Records excerpted from a collection ->
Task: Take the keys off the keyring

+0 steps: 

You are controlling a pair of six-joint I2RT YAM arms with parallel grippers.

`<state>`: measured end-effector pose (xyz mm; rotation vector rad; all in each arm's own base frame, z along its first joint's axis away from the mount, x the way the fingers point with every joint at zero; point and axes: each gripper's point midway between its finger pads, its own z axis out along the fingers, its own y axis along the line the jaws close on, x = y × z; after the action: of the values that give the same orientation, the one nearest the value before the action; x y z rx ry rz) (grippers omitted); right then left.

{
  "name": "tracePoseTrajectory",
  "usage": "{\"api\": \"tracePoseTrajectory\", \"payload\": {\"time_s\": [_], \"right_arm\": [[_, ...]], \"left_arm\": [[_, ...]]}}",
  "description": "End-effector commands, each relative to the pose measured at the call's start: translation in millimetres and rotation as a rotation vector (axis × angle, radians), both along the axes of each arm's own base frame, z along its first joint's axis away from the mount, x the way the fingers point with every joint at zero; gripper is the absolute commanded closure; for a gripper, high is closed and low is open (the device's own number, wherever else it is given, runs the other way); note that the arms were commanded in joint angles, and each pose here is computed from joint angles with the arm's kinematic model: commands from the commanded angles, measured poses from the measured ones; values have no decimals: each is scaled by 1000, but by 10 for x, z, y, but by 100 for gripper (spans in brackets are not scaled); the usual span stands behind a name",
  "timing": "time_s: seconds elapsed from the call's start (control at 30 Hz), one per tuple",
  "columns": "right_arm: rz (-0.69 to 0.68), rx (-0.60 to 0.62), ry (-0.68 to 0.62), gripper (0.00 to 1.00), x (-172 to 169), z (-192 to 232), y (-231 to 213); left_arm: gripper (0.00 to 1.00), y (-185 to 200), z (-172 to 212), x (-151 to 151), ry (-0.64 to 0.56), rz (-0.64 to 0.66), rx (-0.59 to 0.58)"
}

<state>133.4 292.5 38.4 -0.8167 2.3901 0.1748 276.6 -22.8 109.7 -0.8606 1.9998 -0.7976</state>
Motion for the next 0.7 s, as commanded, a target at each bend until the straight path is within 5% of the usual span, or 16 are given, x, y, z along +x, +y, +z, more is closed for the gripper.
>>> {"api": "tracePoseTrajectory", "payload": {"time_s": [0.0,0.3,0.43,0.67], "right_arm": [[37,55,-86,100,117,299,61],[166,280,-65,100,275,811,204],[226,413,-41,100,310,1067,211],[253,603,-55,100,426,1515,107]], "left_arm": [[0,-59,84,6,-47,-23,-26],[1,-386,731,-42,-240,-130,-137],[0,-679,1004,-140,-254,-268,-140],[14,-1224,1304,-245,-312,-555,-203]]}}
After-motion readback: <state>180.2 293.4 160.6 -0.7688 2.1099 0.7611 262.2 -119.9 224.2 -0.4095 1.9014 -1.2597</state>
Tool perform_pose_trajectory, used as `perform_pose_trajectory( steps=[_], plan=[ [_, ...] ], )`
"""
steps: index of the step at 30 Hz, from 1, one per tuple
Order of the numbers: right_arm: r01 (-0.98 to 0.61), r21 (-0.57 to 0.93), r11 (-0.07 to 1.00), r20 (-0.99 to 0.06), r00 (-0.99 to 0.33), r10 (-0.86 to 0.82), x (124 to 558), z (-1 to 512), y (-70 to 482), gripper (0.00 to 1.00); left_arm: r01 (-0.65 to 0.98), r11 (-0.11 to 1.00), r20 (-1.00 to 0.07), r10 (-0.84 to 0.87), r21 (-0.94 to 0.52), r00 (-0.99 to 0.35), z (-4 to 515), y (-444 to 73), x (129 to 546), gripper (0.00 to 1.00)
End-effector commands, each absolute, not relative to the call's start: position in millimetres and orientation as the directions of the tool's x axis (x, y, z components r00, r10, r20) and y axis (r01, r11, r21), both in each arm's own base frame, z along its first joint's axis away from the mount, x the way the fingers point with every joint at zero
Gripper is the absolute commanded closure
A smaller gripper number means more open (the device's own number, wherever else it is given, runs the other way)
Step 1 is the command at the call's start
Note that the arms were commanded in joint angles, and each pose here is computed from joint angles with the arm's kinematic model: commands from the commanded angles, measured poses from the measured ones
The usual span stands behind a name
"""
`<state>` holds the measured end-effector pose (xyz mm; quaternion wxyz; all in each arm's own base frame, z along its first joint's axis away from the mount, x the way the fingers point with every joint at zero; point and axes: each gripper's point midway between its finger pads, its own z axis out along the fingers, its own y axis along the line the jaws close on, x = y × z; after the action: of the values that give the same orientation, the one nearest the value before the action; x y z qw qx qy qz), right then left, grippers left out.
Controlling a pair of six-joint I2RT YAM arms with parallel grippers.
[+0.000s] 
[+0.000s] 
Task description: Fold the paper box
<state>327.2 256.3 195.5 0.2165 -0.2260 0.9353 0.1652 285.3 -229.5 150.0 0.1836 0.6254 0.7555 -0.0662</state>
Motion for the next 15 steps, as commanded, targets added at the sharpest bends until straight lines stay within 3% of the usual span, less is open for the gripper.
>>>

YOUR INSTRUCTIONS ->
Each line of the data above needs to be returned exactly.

ANSWER BOX ->
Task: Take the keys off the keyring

+0 steps: 

You are controlling a pair of six-joint I2RT YAM arms with parallel grippers.

`<state>`: measured end-effector pose (xyz mm; rotation vector rad; all in each arm's own base frame, z along its first joint's axis away from the mount, x the way the fingers point with every joint at zero; point and axes: each gripper's point midway between its finger pads, its own z axis out along the fingers, its own y axis along the line the jaws close on, x = y × z; after the action: of the values that give the same orientation, the one nearest the value before the action; x y z rx ry rz) (grippers omitted); right then left.

{
  "name": "tracePoseTrajectory",
  "usage": "{\"api\": \"tracePoseTrajectory\", \"payload\": {\"time_s\": [_], \"right_arm\": [[_, ...]], \"left_arm\": [[_, ...]]}}",
  "description": "End-effector commands, each relative to the pose measured at the call's start: translation in millimetres and rotation as a rotation vector (axis × angle, radians), both along the axes of each arm's own base frame, z along its first joint's axis away from the mount, x the way the fingers point with every joint at zero; gripper is the absolute commanded closure; for a gripper, high is closed and low is open (the device's own number, wherever else it is given, runs the other way); note that the arms were commanded in joint angles, and each pose here is computed from joint angles with the arm's kinematic model: commands from the commanded angles, measured poses from the measured ones; values have no decimals: each is scaled by 1000, but by 10 for x, z, y, but by 100 for gripper (spans in brackets are not scaled); the usual span stands behind a name",
  "timing": "time_s: seconds elapsed from the call's start (control at 30 Hz), one per tuple",
  "columns": "right_arm: rz (-0.69 to 0.68), rx (-0.60 to 0.62), ry (-0.68 to 0.62), gripper (0.00 to 1.00), x (-172 to 169), z (-192 to 232), y (-231 to 213); left_arm: gripper (0.00 to 1.00), y (-185 to 200), z (-172 to 212), x (-151 to 151), ry (-0.64 to 0.56), rz (-0.64 to 0.66), rx (-0.59 to 0.58)"
}

<state>133.4 292.5 38.4 -0.8167 2.3901 0.1748 276.6 -22.8 109.7 -0.8606 1.9998 -0.7976</state>
Motion for the next 0.7 s, as commanded, a target at each bend until the straight path is within 5% of the usual span, or 16 are given, x, y, z along +x, +y, +z, more is closed for the gripper.
>>> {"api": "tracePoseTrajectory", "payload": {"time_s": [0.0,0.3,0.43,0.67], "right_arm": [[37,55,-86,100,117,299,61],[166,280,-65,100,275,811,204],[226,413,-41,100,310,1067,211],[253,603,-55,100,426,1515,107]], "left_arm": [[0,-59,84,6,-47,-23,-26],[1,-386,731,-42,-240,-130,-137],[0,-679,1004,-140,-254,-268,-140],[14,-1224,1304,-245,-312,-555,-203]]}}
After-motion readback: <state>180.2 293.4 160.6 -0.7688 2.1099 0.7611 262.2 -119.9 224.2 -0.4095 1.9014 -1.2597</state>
Tool perform_pose_trajectory, used as `perform_pose_trajectory( steps=[_], plan=[ [_, ...] ], )`
"""
steps: index of the step at 30 Hz, from 1, one per tuple
Order of the numbers: right_arm: r01 (-0.98 to 0.61), r21 (-0.57 to 0.93), r11 (-0.07 to 1.00), r20 (-0.99 to 0.06), r00 (-0.99 to 0.33), r10 (-0.86 to 0.82), x (124 to 558), z (-1 to 512), y (-70 to 482), gripper (0.00 to 1.00); left_arm: r01 (-0.65 to 0.98), r11 (-0.11 to 1.00), r20 (-1.00 to 0.07), r10 (-0.84 to 0.87), r21 (-0.94 to 0.52), r00 (-0.99 to 0.35), z (-4 to 515), y (-444 to 73), x (129 to 546), gripper (0.00 to 1.00)
End-effector commands, each absolute, not relative to the call's start: position in millimetres and orientation as the directions of the tool's x axis (x, y, z components r00, r10, r20) and y axis (r01, r11, r21), both in each arm's own base frame, z along its first joint's axis away from the mount, x the way the fingers point with every joint at zero
Gripper is the absolute commanded closure
A smaller gripper number means more open (the device's own number, wherever else it is given, runs the other way)
Step 1 is the command at the call's start
Note that the arms were commanded in joint angles, and each pose here is computed from joint angles with the arm's kinematic model: commands from the commanded angles, measured poses from the measured ones
The usual span stands behind a name
"""
`<state>` holds the measured end-effector pose (xyz mm; quaternion wxyz; all in each arm's own base frame, z along its first joint's axis away from the mount, x the way the fingers point with every joint at zero; point and axes: each gripper's point midway between its finger pads, its own z axis out along the fingers, its own y axis along the line the jaws close on, x = y × z; after the action: of the values that give the same orientation, the one nearest the value before the action; x y z qw qx qy qz), right then left, grippers left out.
Controlling a pair of six-joint I2RT YAM arms with parallel grippers.
[+0.000s] 
[+0.000s] 
Task description: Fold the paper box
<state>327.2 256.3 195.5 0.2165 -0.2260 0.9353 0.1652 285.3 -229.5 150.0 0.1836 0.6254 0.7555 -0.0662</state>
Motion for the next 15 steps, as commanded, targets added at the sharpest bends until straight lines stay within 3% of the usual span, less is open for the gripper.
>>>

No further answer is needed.